• Task statement: Reproduce the complete set of records, exactly as they appear.

Data extracted from a collection:
____________________
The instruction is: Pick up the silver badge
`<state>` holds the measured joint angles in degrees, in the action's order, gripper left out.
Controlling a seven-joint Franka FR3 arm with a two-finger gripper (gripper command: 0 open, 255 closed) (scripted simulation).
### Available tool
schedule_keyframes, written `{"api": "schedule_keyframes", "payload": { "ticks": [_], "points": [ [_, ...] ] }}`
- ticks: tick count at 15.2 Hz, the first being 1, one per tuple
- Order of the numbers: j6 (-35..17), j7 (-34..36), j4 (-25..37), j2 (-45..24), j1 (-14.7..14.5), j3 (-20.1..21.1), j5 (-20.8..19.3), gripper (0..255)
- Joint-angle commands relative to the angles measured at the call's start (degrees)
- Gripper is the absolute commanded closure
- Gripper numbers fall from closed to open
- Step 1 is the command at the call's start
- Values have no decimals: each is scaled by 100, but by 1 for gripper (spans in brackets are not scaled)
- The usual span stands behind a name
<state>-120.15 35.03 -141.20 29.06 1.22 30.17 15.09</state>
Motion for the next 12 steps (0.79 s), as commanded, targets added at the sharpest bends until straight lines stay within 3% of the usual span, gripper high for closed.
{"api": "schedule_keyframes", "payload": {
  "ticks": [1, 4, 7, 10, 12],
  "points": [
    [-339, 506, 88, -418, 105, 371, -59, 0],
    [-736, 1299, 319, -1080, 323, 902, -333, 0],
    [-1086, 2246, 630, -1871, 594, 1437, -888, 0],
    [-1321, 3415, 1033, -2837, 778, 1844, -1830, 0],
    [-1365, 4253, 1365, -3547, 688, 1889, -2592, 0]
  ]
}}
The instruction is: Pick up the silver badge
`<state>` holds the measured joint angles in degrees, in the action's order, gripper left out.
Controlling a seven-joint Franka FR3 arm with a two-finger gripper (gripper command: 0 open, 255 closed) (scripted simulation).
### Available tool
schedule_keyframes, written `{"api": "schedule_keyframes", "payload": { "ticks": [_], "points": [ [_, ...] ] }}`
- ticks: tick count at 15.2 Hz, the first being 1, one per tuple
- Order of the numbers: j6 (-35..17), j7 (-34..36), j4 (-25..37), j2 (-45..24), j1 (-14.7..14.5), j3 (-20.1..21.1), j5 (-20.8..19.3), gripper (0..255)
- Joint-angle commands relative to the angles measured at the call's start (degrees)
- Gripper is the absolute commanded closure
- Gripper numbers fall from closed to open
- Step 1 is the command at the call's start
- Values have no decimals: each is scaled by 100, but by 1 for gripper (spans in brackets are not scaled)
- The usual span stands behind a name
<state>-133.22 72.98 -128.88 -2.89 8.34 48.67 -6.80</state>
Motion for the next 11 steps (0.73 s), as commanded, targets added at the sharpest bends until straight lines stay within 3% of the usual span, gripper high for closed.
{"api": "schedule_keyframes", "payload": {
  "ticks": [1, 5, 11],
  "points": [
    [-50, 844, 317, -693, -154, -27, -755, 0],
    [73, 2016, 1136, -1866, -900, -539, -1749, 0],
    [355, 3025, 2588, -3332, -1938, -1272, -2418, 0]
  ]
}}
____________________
• The answer:
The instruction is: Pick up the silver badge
`<state>` holds the measured joint angles in degrees, in the action's order, gripper left out.
Controlling a seven-joint Franka FR3 arm with a two-finger gripper (gripper command: 0 open, 255 closed) (scripted simulation).
### Available tool
schedule_keyframes, written `{"api": "schedule_keyframes", "payload": { "ticks": [_], "points": [ [_, ...] ] }}`
- ticks: tick count at 15.2 Hz, the first being 1, one per tuple
- Order of the numbers: j6 (-35..17), j7 (-34..36), j4 (-25..37), j2 (-45..24), j1 (-14.7..14.5), j3 (-20.1..21.1), j5 (-20.8..19.3), gripper (0..255)
- Joint-angle commands relative to the angles measured at the call's start (degrees)
- Gripper is the absolute commanded closure
- Gripper numbers fall from closed to open
- Step 1 is the command at the call's start
- Values have no decimals: each is scaled by 100, but by 1 for gripper (spans in brackets are not scaled)
- The usual span stands behind a name
<state>-120.15 35.03 -141.20 29.06 1.22 30.17 15.09</state>
Motion for the next 12 steps (0.79 s), as commanded, targets added at the sharpest bends until straight lines stay within 3% of the usual span, gripper high for closed.
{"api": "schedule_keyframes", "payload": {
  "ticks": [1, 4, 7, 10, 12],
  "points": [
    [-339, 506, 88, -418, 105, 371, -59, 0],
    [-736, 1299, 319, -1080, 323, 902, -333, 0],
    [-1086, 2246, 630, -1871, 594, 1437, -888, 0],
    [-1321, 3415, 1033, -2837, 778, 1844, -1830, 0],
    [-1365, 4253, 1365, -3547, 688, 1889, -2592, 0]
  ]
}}
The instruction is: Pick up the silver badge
`<state>` holds the measured joint angles in degrees, in the action's order, gripper left out.
Controlling a seven-joint Franka FR3 arm with a two-finger gripper (gripper command: 0 open, 255 closed) (scripted simulation).
### Available tool
schedule_keyframes, written `{"api": "schedule_keyframes", "payload": { "ticks": [_], "points": [ [_, ...] ] }}`
- ticks: tick count at 15.2 Hz, the first being 1, one per tuple
- Order of the numbers: j6 (-35..17), j7 (-34..36), j4 (-25..37), j2 (-45..24), j1 (-14.7..14.5), j3 (-20.1..21.1), j5 (-20.8..19.3), gripper (0..255)
- Joint-angle commands relative to the angles measured at the call's start (degrees)
- Gripper is the absolute commanded closure
- Gripper numbers fall from closed to open
- Step 1 is the command at the call's start
- Values have no decimals: each is scaled by 100, but by 1 for gripper (spans in brackets are not scaled)
- The usual span stands behind a name
<state>-133.22 72.98 -128.88 -2.89 8.34 48.67 -6.80</state>
Motion for the next 11 steps (0.73 s), as commanded, targets added at the sharpest bends until straight lines stay within 3% of the usual span, gripper high for closed.
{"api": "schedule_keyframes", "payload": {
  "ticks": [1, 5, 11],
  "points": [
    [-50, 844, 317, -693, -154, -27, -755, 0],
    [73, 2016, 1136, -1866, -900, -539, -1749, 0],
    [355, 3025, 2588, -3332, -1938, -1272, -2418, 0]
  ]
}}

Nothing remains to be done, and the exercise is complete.